PROBLEM DETAILS :: Set down the entries below exactly as written.

SOURCE DATA ::
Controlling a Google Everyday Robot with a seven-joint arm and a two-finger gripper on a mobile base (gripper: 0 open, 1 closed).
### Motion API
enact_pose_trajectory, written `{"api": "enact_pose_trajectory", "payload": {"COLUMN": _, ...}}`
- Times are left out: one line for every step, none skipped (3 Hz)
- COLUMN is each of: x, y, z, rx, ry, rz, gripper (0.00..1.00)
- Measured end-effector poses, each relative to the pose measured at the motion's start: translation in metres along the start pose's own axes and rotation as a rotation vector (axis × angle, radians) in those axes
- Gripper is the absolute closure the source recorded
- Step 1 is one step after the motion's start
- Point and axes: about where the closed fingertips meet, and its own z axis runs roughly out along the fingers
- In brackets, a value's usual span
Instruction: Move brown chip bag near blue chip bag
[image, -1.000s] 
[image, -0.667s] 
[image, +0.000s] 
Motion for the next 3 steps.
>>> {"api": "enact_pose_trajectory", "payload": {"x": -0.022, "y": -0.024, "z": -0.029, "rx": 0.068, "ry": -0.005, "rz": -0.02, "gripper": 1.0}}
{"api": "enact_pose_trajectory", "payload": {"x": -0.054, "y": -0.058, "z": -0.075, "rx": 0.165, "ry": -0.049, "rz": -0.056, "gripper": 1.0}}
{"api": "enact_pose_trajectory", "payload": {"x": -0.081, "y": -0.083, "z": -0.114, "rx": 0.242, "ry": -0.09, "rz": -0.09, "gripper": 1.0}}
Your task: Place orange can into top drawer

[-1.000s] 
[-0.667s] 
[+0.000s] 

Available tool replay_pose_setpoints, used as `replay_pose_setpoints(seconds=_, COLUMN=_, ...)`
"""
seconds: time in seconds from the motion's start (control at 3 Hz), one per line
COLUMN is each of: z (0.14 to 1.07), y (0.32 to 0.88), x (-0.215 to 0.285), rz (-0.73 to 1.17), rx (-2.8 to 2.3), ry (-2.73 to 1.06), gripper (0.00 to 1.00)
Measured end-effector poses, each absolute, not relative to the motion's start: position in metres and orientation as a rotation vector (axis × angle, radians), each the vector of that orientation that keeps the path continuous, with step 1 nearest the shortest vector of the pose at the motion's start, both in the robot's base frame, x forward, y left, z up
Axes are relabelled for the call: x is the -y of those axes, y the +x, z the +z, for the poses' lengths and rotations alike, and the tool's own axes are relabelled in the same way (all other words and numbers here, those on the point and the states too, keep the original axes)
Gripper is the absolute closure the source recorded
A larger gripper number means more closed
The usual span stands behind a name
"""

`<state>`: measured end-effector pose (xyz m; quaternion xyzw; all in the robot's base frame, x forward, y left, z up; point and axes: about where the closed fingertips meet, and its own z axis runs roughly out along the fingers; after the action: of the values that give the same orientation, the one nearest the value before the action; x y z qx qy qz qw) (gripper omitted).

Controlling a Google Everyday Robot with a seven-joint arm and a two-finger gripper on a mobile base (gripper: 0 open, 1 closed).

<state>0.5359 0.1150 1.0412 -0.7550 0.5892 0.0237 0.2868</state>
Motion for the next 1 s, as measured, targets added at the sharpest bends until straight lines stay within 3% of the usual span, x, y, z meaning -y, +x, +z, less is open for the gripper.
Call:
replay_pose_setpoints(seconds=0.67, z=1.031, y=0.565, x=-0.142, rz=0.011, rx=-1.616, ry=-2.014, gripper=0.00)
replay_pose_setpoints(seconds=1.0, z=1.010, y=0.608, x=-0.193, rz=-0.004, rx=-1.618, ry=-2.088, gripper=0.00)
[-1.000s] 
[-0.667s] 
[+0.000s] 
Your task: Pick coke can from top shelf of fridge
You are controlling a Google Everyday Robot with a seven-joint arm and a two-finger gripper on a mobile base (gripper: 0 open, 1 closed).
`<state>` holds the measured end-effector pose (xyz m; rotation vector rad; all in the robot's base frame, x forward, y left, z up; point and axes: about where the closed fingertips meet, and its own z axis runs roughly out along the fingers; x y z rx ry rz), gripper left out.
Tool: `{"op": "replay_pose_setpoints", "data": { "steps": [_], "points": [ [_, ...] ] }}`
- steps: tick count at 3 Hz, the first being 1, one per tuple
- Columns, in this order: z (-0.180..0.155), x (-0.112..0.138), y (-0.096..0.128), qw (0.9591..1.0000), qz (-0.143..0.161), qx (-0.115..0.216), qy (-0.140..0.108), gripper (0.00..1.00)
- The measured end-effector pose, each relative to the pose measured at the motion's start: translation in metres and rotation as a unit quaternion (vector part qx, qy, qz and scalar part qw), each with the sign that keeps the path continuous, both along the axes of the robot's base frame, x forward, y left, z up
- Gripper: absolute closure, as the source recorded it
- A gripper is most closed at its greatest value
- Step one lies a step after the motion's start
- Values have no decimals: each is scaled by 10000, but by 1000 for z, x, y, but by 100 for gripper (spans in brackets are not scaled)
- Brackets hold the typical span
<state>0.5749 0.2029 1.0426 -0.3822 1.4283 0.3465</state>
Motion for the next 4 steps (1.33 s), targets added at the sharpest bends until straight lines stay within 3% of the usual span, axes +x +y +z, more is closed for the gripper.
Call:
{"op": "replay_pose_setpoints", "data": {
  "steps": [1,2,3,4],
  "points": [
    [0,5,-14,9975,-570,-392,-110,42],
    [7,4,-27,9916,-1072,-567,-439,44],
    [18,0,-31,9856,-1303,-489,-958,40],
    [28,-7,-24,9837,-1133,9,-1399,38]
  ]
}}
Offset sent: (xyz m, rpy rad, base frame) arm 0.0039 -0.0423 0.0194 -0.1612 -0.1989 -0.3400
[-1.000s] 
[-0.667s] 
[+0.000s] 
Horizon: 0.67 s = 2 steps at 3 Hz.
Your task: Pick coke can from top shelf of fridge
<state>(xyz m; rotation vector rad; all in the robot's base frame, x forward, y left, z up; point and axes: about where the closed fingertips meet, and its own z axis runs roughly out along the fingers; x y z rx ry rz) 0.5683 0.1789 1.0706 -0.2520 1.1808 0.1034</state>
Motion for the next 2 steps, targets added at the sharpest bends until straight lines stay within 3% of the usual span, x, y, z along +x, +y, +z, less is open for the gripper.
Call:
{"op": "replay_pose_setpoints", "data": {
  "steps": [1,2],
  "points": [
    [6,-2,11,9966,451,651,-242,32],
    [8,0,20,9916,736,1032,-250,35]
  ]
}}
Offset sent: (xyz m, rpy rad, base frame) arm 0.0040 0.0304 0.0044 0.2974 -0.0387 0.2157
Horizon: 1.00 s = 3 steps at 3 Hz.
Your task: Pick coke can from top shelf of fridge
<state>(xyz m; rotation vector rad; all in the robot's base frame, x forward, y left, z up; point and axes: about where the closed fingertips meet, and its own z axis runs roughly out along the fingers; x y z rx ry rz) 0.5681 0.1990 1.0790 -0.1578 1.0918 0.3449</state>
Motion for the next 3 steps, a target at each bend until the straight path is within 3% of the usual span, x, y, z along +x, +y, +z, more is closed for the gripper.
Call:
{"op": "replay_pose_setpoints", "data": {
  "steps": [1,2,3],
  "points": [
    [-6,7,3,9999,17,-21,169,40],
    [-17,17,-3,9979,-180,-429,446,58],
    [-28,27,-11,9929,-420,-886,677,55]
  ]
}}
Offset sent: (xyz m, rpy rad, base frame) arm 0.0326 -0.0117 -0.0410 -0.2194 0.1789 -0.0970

RESPONSE BELOW ::
Controlling a Google Everyday Robot with a seven-joint arm and a two-finger gripper on a mobile base (gripper: 0 open, 1 closed).
### Motion API
enact_pose_trajectory, written `{"api": "enact_pose_trajectory", "payload": {"COLUMN": _, ...}}`
- Times are left out: one line for every step, none skipped (3 Hz)
- COLUMN is each of: x, y, z, rx, ry, rz, gripper (0.00..1.00)
- Measured end-effector poses, each relative to the pose measured at the motion's start: translation in metres along the start pose's own axes and rotation as a rotation vector (axis × angle, radians) in those axes
- Gripper is the absolute closure the source recorded
- Step 1 is one step after the motion's start
- Point and axes: about where the closed fingertips meet, and its own z axis runs roughly out along the fingers
- In brackets, a value's usual span
Instruction: Move brown chip bag near blue chip bag
[image, -1.000s] 
[image, -0.667s] 
[image, +0.000s] 
Motion for the next 3 steps.
>>> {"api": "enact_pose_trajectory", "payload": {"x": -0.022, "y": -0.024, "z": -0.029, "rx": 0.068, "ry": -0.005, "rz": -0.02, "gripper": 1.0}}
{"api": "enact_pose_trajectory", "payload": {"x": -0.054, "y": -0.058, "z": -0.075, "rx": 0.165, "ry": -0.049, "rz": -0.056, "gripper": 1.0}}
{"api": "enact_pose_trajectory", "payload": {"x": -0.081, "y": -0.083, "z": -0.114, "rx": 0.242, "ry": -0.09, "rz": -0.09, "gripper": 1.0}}
Your task: Place orange can into top drawer

[-1.000s] 
[-0.667s] 
[+0.000s] 

Available tool replay_pose_setpoints, used as `replay_pose_setpoints(seconds=_, COLUMN=_, ...)`
"""
seconds: time in seconds from the motion's start (control at 3 Hz), one per line
COLUMN is each of: z (0.14 to 1.07), y (0.32 to 0.88), x (-0.215 to 0.285), rz (-0.73 to 1.17), rx (-2.8 to 2.3), ry (-2.73 to 1.06), gripper (0.00 to 1.00)
Measured end-effector poses, each absolute, not relative to the motion's start: position in metres and orientation as a rotation vector (axis × angle, radians), each the vector of that orientation that keeps the path continuous, with step 1 nearest the shortest vector of the pose at the motion's start, both in the robot's base frame, x forward, y left, z up
Axes are relabelled for the call: x is the -y of those axes, y the +x, z the +z, for the poses' lengths and rotations alike, and the tool's own axes are relabelled in the same way (all other words and numbers here, those on the point and the states too, keep the original axes)
Gripper is the absolute closure the source recorded
A larger gripper number means more closed
The usual span stands behind a name
"""

`<state>`: measured end-effector pose (xyz m; quaternion xyzw; all in the robot's base frame, x forward, y left, z up; point and axes: about where the closed fingertips meet, and its own z axis runs roughly out along the fingers; after the action: of the values that give the same orientation, the one nearest the value before the action; x y z qx qy qz qw) (gripper omitted).

Controlling a Google Everyday Robot with a seven-joint arm and a two-finger gripper on a mobile base (gripper: 0 open, 1 closed).

<state>0.5359 0.1150 1.0412 -0.7550 0.5892 0.0237 0.2868</state>
Motion for the next 1 s, as measured, targets added at the sharpest bends until straight lines stay within 3% of the usual span, x, y, z meaning -y, +x, +z, less is open for the gripper.
Call:
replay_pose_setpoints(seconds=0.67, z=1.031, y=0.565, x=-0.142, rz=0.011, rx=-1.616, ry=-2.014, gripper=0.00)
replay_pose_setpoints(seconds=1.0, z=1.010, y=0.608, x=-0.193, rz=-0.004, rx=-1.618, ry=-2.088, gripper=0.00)
[-1.000s] 
[-0.667s] 
[+0.000s] 
Your task: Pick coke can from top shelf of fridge
You are controlling a Google Everyday Robot with a seven-joint arm and a two-finger gripper on a mobile base (gripper: 0 open, 1 closed).
`<state>` holds the measured end-effector pose (xyz m; rotation vector rad; all in the robot's base frame, x forward, y left, z up; point and axes: about where the closed fingertips meet, and its own z axis runs roughly out along the fingers; x y z rx ry rz), gripper left out.
Tool: `{"op": "replay_pose_setpoints", "data": { "steps": [_], "points": [ [_, ...] ] }}`
- steps: tick count at 3 Hz, the first being 1, one per tuple
- Columns, in this order: z (-0.180..0.155), x (-0.112..0.138), y (-0.096..0.128), qw (0.9591..1.0000), qz (-0.143..0.161), qx (-0.115..0.216), qy (-0.140..0.108), gripper (0.00..1.00)
- The measured end-effector pose, each relative to the pose measured at the motion's start: translation in metres and rotation as a unit quaternion (vector part qx, qy, qz and scalar part qw), each with the sign that keeps the path continuous, both along the axes of the robot's base frame, x forward, y left, z up
- Gripper: absolute closure, as the source recorded it
- A gripper is most closed at its greatest value
- Step one lies a step after the motion's start
- Values have no decimals: each is scaled by 10000, but by 1000 for z, x, y, but by 100 for gripper (spans in brackets are not scaled)
- Brackets hold the typical span
<state>0.5749 0.2029 1.0426 -0.3822 1.4283 0.3465</state>
Motion for the next 4 steps (1.33 s), targets added at the sharpest bends until straight lines stay within 3% of the usual span, axes +x +y +z, more is closed for the gripper.
Call:
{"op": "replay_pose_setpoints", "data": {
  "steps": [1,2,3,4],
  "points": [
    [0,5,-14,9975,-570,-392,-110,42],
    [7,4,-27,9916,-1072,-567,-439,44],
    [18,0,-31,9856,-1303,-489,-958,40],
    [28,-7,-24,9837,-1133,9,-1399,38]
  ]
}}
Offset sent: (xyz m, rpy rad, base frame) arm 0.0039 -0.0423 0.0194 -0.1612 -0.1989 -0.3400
[-1.000s] 
[-0.667s] 
[+0.000s] 
Horizon: 0.67 s = 2 steps at 3 Hz.
Your task: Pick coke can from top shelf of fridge
<state>(xyz m; rotation vector rad; all in the robot's base frame, x forward, y left, z up; point and axes: about where the closed fingertips meet, and its own z axis runs roughly out along the fingers; x y z rx ry rz) 0.5683 0.1789 1.0706 -0.2520 1.1808 0.1034</state>
Motion for the next 2 steps, targets added at the sharpest bends until straight lines stay within 3% of the usual span, x, y, z along +x, +y, +z, less is open for the gripper.
Call:
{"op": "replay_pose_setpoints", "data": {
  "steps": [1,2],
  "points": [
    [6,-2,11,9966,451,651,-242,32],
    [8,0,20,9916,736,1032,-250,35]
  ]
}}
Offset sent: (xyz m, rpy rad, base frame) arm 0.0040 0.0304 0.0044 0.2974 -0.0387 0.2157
Horizon: 1.00 s = 3 steps at 3 Hz.
Your task: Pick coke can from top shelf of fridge
<state>(xyz m; rotation vector rad; all in the robot's base frame, x forward, y left, z up; point and axes: about where the closed fingertips meet, and its own z axis runs roughly out along the fingers; x y z rx ry rz) 0.5681 0.1990 1.0790 -0.1578 1.0918 0.3449</state>
Motion for the next 3 steps, a target at each bend until the straight path is within 3% of the usual span, x, y, z along +x, +y, +z, more is closed for the gripper.
Call:
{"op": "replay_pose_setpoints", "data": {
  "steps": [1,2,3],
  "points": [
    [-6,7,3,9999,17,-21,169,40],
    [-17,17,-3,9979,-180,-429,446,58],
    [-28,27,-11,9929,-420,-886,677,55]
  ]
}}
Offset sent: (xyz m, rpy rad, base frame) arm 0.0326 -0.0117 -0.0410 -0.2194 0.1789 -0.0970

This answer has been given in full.